### Prompt:
If a line in the records contains the word "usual", count it; state the resulting number and nothing more.

(Source records)
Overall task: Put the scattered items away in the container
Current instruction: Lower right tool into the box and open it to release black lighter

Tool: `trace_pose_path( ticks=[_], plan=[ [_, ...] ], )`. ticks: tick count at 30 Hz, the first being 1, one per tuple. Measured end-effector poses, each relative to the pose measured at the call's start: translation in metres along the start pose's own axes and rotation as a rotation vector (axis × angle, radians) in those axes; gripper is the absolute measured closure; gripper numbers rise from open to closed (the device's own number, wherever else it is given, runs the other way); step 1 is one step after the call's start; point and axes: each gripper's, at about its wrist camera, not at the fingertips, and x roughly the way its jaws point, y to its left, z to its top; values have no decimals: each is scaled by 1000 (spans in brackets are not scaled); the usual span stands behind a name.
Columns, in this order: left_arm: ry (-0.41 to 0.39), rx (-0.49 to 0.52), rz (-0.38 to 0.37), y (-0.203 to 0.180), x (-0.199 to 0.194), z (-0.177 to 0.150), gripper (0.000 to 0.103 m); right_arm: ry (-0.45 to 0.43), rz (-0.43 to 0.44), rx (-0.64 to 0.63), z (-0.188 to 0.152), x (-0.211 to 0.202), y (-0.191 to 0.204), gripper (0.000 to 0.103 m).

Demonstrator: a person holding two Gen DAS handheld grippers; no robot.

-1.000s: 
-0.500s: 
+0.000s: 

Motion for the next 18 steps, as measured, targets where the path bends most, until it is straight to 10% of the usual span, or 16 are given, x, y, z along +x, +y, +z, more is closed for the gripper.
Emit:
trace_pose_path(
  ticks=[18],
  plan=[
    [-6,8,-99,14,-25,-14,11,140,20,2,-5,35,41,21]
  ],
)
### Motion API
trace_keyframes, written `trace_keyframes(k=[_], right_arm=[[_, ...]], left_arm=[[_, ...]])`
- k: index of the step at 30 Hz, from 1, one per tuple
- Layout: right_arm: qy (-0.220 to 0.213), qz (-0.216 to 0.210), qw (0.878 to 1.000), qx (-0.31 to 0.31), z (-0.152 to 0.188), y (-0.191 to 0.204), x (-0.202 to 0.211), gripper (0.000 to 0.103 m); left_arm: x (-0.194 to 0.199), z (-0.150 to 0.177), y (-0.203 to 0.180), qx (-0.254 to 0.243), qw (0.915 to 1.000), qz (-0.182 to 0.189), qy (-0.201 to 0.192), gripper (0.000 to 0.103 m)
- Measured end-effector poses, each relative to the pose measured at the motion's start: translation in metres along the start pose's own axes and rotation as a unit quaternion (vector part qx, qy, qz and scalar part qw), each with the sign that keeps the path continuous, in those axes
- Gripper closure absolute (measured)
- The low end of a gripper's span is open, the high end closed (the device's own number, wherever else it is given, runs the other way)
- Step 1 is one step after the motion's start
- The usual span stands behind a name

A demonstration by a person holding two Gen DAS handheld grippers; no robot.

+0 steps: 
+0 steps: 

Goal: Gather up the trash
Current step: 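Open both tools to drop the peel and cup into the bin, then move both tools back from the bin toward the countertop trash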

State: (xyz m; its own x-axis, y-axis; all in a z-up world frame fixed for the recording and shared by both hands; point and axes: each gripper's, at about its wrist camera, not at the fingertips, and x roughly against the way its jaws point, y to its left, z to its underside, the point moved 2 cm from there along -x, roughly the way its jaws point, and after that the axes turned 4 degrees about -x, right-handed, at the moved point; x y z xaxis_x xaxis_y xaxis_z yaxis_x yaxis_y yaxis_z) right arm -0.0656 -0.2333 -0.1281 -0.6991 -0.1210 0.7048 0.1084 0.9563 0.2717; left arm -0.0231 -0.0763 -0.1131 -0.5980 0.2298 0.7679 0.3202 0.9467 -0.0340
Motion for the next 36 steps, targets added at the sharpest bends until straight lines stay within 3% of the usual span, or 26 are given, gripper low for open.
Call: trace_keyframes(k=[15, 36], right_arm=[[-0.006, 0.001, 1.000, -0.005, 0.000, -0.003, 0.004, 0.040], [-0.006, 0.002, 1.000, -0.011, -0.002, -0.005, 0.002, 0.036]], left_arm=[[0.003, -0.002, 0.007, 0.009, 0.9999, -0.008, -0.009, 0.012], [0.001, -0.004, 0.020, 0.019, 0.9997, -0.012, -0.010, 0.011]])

### Answer area:
4